The New Mainstream
- Author: Guy Garcia
- Language: English
- Genre: Non-fiction
- Publisher: HarperCollins
- Publication date: 2004
- Publication place: United States

= The New Mainstream =

2004 book by Guy Garcia

The New Mainstream is a book published in 2004 by HarperCollins and a phrase coined by author and journalist Guy Garcia describing the psycho-economic and social transformation driven by growing populations of Hispanics, African Americans, Asians, and other intercultural groups who merge and influence how Americans live, work, and buy.

==Book==
The New Mainstream argues that diversity and cultural exchange in an expanding and evolving U.S. population is a driving force of modern American and global capitalism. The book examines how consumer buying power transforms the way products are developed, marketed, and bought. It also explores how an increasingly transcultural global society influences the taste and habits of a "creative class" of non-Hispanic whites, European immigrants and others. The New Mainstream challenges the linear mono-directional "Melting Pot" model of acculturation, explaining that the process between the social core and periphery is mutually transformational, and describes new opportunities and business strategies to appeal to modern America’s intercultural consumer population. Publishers Weekly recognized author Guy Garcia for "mobilizing an impressively broad knowledge of cultures—popular, folk and high—and a lively sense of history." Said Richard Parsons, former chairman and CEO of Time Warner Inc.: "As well as an engaging and enlightening book, The New Mainstream is an important one."

==Concept==
The New Mainstream refers to evolving U.S. consumer markets and the way Hispanics and other diverse groups have expanded the definition of American identity. It recognizes a "new mainstream" majority of ethnically and racially diverse Americans who do not compromise their cultural identity while becoming acculturated to traditional American values.

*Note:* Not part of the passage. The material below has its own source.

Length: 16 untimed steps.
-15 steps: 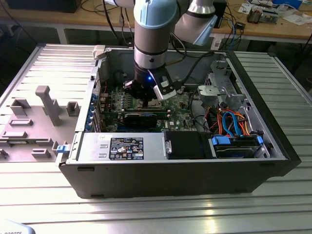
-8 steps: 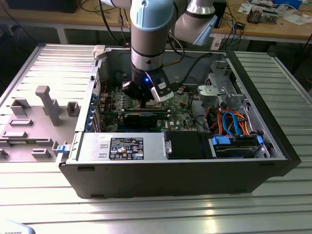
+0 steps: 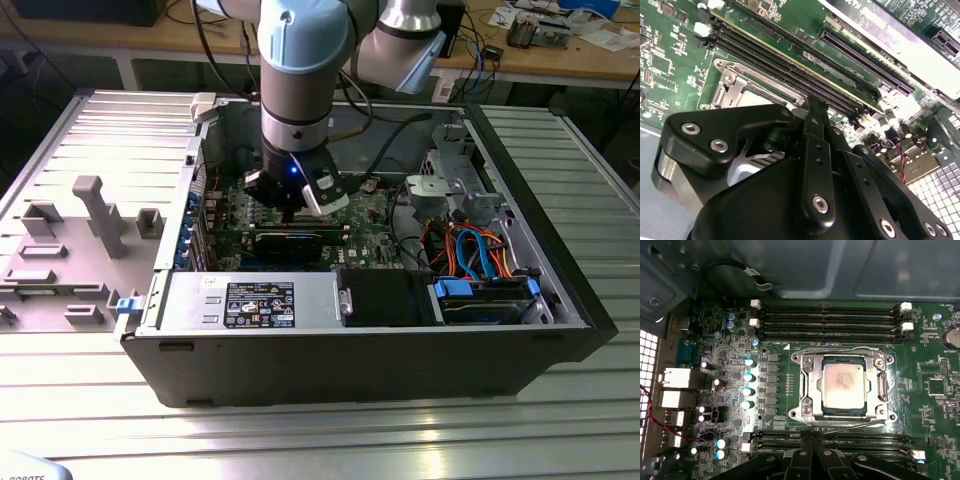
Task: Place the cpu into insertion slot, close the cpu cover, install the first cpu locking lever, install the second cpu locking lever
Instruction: 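Install the second cpu locking lever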
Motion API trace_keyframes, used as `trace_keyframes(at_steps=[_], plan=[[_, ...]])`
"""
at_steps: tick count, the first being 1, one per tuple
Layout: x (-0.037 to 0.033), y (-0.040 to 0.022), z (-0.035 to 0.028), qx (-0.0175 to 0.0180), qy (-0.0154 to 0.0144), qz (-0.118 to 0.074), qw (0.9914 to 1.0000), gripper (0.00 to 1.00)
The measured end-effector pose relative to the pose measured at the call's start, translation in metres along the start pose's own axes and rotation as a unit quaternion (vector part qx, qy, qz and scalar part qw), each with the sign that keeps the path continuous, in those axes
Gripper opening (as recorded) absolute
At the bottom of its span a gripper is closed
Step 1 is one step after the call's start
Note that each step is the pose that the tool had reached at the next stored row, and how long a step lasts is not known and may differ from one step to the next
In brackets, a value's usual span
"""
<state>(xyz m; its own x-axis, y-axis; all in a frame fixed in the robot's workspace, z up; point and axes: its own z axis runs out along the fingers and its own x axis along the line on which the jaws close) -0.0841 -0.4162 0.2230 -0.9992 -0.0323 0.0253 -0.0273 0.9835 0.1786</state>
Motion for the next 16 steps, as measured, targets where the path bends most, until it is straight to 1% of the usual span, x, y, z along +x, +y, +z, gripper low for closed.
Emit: trace_keyframes(at_steps=[2, 3, 4, 7, 10, 13, 16], plan=[[0.0002, -0.0002, 0.0011, -0.0015, 0.0011, 0.000, 1.00000, 0.11], [0.0002, -0.0003, 0.0021, -0.0020, 0.0032, 0.001, 0.99999, 0.11], [0.0002, -0.0003, 0.0022, -0.0019, 0.0037, 0.001, 0.99999, 0.11], [0.0002, -0.0006, 0.0038, -0.0027, 0.0036, 0.001, 0.99999, 0.11], [0.0027, -0.0009, 0.0061, -0.0063, 0.0036, 0.001, 0.99997, 0.11], [0.0061, -0.0012, 0.0086, -0.0110, 0.0034, 0.000, 0.99993, 0.11], [0.0073, -0.0018, 0.0117, -0.0126, 0.0034, 0.000, 0.99991, 0.11]])
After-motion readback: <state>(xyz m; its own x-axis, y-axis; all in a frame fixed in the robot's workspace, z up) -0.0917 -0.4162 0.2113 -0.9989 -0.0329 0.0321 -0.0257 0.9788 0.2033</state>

As this population achieves greater levels of buying power, businesses must evolve to meet the demands of the changing social and economic landscape. With roughly $5 trillion in spending power, new mainstream consumers have access to more choices and businesses have an increasing incentive to study and respond to their attributes and key behaviors.

New culture dynamics create challenges related to defining consumers, sampling designs, and analytic strategy.

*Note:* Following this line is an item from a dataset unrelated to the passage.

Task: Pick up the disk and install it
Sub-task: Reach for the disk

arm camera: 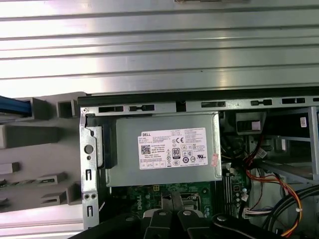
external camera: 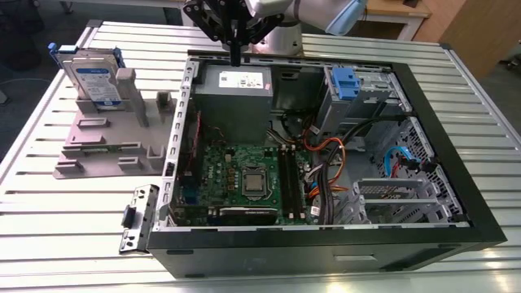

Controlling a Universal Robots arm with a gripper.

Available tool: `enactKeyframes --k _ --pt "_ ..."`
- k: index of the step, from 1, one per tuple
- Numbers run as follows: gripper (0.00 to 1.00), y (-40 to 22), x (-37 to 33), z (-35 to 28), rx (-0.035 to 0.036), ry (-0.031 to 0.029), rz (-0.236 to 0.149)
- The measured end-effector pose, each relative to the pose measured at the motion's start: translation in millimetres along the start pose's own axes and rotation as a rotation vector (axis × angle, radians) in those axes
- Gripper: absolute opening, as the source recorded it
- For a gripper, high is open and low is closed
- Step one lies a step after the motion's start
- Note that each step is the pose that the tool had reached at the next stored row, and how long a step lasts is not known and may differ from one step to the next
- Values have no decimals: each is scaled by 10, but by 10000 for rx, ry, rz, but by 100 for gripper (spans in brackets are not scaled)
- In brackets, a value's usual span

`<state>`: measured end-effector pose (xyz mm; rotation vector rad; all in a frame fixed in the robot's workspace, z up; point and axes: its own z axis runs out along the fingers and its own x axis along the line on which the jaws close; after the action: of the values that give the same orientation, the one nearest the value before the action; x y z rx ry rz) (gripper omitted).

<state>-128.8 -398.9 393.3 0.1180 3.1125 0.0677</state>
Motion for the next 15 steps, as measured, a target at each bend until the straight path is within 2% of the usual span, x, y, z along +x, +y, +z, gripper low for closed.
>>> enactKeyframes --k 15 --pt "10 -4 49 -1 0 0 0"
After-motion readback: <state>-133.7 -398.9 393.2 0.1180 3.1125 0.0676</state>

===An Emerging Minority-Majority===
The unprecedented increase of ethnically and racially diverse American populations is central to this phenomenon. In 2014, Hispanics, African Americans, Asians and other immigrant groups were a growing part of America’s consumer base while traditional segments of the marketplace shrank. In March 2014, 88% of the country's population growth was attributed to Hispanic, African American, and Asian Consumers. This shift invited businesses to reconstruct their marketing and advertising efforts and gain a new understanding of new mainstream consumer bases.

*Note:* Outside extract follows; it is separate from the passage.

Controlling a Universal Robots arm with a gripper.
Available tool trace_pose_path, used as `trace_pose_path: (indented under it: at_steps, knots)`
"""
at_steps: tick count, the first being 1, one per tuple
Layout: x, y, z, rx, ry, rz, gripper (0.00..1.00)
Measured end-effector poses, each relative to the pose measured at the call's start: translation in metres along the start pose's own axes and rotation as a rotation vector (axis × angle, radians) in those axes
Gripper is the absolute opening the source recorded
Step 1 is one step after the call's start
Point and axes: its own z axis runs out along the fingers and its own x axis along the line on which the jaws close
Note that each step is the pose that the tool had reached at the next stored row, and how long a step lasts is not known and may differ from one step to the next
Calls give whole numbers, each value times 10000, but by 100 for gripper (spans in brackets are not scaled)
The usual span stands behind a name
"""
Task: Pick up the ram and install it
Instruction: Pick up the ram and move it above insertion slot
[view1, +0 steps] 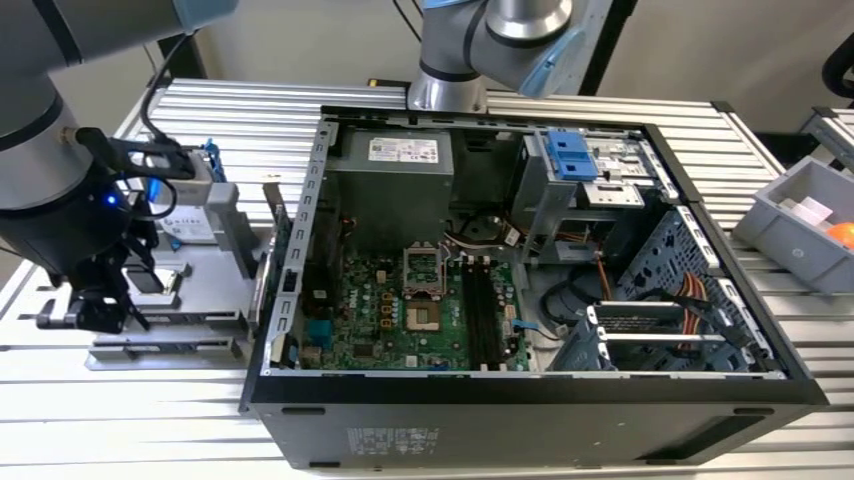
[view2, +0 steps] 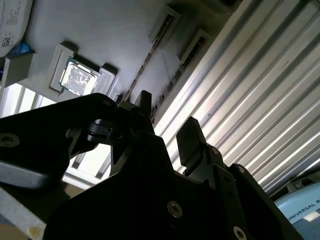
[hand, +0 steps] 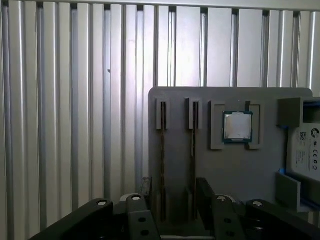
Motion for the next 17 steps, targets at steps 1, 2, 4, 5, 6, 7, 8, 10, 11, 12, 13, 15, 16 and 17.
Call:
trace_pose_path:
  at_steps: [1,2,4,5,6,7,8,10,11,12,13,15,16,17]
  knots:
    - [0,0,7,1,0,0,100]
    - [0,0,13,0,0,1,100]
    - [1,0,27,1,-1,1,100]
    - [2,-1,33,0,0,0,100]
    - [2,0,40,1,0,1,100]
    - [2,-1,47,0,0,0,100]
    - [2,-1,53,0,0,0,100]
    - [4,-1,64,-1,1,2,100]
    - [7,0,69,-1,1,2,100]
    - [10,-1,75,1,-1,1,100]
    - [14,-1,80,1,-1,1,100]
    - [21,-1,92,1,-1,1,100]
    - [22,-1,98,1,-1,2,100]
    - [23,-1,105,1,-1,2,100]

===Technology and The New Mainstream===

Ambicultural Hispanics and other "new mainstream" populations interact with media at an unprecedented rate. New communication technologies allow conversation with relatives and friends that preserve connections to cultural roots. New media also serves as a platform for cross-cultural communication and self-expression. These social viewers merge and understand various cultural inputs and languages in a fluid, contextual way and are thus more likely to appreciate interactive meshing of social and traditional media.

==Reception==
The New Mainstreams author Guy Garcia is regularly featured as a commentator and trend tracker on PBS and NPR. New mainstream terminology and concepts have been adopted and adapted by various corporations, including Telemundo/NBCUniversal, and research institutions, including EthniFacts (where Garcia is a partner and President of New Mainstream initiatives) and Geoscape, providers of business intelligence technology, data and analytics.